Crucified (verb): hung on a cross with arms and feet tied or nailed to the wood
Tomb (noun): a place to put someone who has died usually a room in a cave or a building
Grave (noun): a place to put a dead body
Resurrected (verb): to come back to life after being dead
Treats (noun): a small gift that makes someone happy; usually it has candy in it
Bonnet (noun): a fancy hat; an old word that isn't used much anymore
Easter egg hunts (noun): games where people search for hidden eggs and
There are several other days close to Easter that some people feel are very important. These days are also religious days, and they are most important to Catholics. Not all Americans choose to remember these days.

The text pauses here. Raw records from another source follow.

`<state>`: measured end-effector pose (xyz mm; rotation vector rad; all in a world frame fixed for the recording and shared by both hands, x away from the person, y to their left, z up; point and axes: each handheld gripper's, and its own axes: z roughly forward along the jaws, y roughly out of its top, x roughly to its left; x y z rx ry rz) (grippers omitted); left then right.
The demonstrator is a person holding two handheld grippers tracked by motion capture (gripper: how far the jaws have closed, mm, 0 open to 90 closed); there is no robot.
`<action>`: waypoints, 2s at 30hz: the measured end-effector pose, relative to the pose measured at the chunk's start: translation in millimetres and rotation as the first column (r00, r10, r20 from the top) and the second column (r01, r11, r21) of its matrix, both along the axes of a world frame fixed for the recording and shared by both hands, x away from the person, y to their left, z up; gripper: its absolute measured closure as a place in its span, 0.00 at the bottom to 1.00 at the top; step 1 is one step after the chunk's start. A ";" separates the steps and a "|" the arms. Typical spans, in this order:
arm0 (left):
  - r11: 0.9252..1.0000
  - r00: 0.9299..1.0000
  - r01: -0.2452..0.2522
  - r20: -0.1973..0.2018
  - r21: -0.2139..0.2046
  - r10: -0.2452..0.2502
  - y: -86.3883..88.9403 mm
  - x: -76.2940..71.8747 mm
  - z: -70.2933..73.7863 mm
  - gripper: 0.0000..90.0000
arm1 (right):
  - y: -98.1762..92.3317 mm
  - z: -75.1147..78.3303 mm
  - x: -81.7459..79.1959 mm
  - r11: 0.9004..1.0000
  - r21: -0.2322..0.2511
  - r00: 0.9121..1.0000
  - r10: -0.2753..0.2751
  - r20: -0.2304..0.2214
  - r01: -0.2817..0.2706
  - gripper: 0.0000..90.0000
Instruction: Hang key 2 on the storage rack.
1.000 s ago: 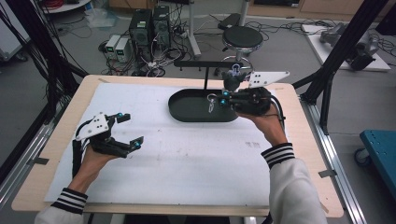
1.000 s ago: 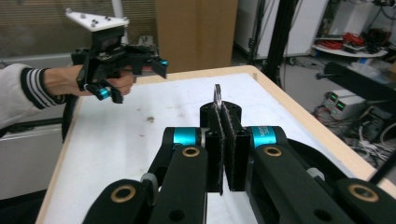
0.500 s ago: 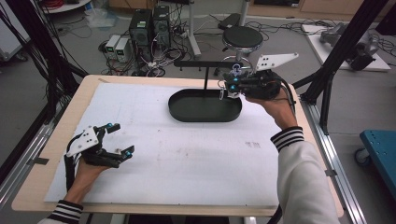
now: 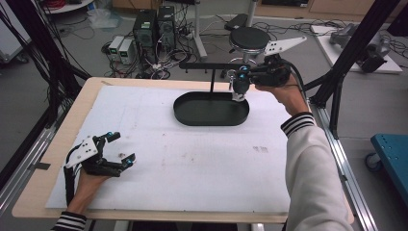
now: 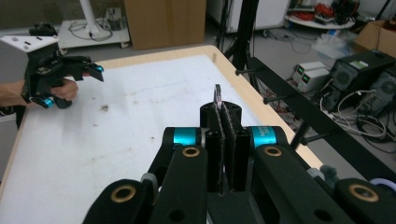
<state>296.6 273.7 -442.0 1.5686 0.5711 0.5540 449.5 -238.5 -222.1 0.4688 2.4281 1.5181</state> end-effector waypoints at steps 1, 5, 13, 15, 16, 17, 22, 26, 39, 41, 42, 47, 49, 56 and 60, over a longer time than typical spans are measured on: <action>1.000 1.000 0.002 -0.011 0.002 -0.002 0.1 0.8 -1.0 0.02 | -0.2 1.0 2.1 1.000 -0.001 1.000 -0.003 0.000 0.003 0.99; 1.000 1.000 -0.005 -0.024 0.003 0.005 -0.2 1.9 -4.4 0.02 | 2.7 4.8 9.9 1.000 -0.016 1.000 0.007 -0.003 -0.007 0.99; 1.000 0.999 -0.012 -0.039 -0.010 0.012 0.6 2.2 -7.1 0.02 | 11.6 8.9 28.7 0.999 -0.054 1.000 0.004 -0.018 -0.005 0.99; 1.000 0.999 -0.018 -0.045 -0.014 0.018 0.4 2.3 -7.1 0.02 | 13.5 7.4 33.4 0.998 -0.065 1.000 0.001 -0.028 -0.002 0.99; 1.000 0.999 -0.019 -0.044 -0.011 0.019 0.4 2.5 -7.2 0.02 | 14.6 6.6 36.3 0.998 -0.070 1.000 -0.002 -0.030 0.000 0.99; 1.000 0.999 -0.021 -0.045 -0.009 0.020 0.3 2.4 -7.1 0.02 | 15.6 6.0 38.2 0.997 -0.079 0.999 -0.001 -0.034 -0.002 0.99; 0.999 0.998 -0.024 -0.056 -0.021 0.023 0.6 3.1 -7.3 0.02 | 19.6 3.5 48.1 0.993 -0.121 0.999 -0.010 -0.034 0.006 0.99; 1.000 0.998 -0.022 -0.056 -0.014 0.022 0.7 2.9 -7.3 0.02 | 21.1 -3.1 54.4 0.989 -0.144 0.999 -0.022 -0.047 0.015 0.99; 1.000 0.999 -0.014 -0.049 -0.009 0.013 -0.1 2.7 -7.5 0.02 | 29.3 -22.6 72.4 0.978 -0.207 0.996 -0.052 -0.073 0.036 0.99; 1.000 0.999 -0.014 -0.051 -0.009 0.013 0.0 2.8 -7.5 0.02 | 30.8 -25.5 75.0 0.975 -0.217 0.995 -0.060 -0.074 0.043 0.99; 1.000 0.999 -0.014 -0.051 -0.009 0.013 0.1 2.8 -7.5 0.02 | 31.1 -26.4 75.9 0.975 -0.217 0.995 -0.060 -0.075 0.042 0.99; 1.000 0.999 -0.011 -0.052 -0.008 0.010 0.5 3.1 -7.5 0.02 | 31.7 -31.6 80.6 0.967 -0.247 0.994 -0.082 -0.072 0.062 0.99; 1.000 0.999 -0.008 -0.050 -0.007 0.008 1.0 3.2 -7.5 0.02 | 31.9 -32.5 81.8 0.966 -0.251 0.994 -0.086 -0.063 0.068 0.99; 1.000 0.999 -0.012 -0.050 -0.010 0.011 0.2 3.0 -7.7 0.02 | 31.3 -33.9 83.8 0.959 -0.270 0.993 -0.107 -0.044 0.092 0.98; 1.000 0.999 -0.010 -0.052 -0.009 0.009 0.4 3.0 -7.6 0.02 | 32.9 -35.9 84.9 0.956 -0.278 0.993 -0.107 -0.046 0.090 0.98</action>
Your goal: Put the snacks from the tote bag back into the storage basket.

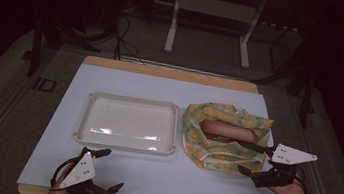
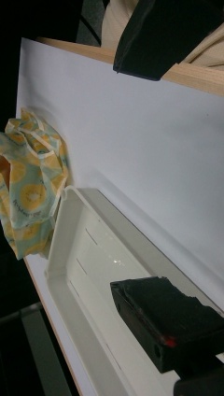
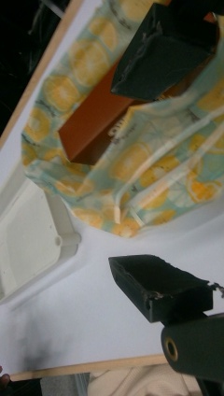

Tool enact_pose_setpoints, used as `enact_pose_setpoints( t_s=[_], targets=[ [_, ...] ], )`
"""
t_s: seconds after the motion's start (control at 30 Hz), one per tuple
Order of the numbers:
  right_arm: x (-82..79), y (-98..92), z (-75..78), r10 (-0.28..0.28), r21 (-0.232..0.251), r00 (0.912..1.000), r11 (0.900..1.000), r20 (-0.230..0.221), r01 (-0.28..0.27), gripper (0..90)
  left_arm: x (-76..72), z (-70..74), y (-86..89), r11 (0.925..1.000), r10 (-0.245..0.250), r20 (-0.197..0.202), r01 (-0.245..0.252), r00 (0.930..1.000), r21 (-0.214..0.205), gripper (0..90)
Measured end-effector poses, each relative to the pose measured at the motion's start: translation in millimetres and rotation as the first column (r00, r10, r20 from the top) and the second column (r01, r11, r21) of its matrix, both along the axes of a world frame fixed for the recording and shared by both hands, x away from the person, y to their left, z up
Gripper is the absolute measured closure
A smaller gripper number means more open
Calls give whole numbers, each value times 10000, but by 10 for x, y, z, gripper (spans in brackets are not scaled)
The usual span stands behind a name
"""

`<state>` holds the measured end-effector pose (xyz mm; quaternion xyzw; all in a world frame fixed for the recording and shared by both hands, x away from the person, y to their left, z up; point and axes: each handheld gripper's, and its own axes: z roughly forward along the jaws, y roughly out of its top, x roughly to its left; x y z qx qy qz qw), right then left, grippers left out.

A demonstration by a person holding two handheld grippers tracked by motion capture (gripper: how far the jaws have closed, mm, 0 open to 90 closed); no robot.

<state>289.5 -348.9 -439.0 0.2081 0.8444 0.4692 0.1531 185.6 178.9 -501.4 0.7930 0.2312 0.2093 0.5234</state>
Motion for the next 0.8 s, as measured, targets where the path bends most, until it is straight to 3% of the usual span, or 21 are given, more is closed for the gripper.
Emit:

During the season of Easter our family has quite a few traditions which have been handed down from generation to generation. The mourning of Easter, my mother will fix us a nice breakfast with hot cakes and English muffins. We will then proceed into the living room where we have our Easter basket normally filled with some candy and a card from our parents expressing their love for us. We do not believe in the Easter bunny, but we do believe in this time meaning a renewal period and a new start in our individual lives. Normally my father will pull out his old English, mid-1800 Bible and read to us about the suffering and resurrection of Jesus Christ. This is done with all of our family and relatives and is a new meaning and start of hope for us during the new year. (Matt, age 22, Utah)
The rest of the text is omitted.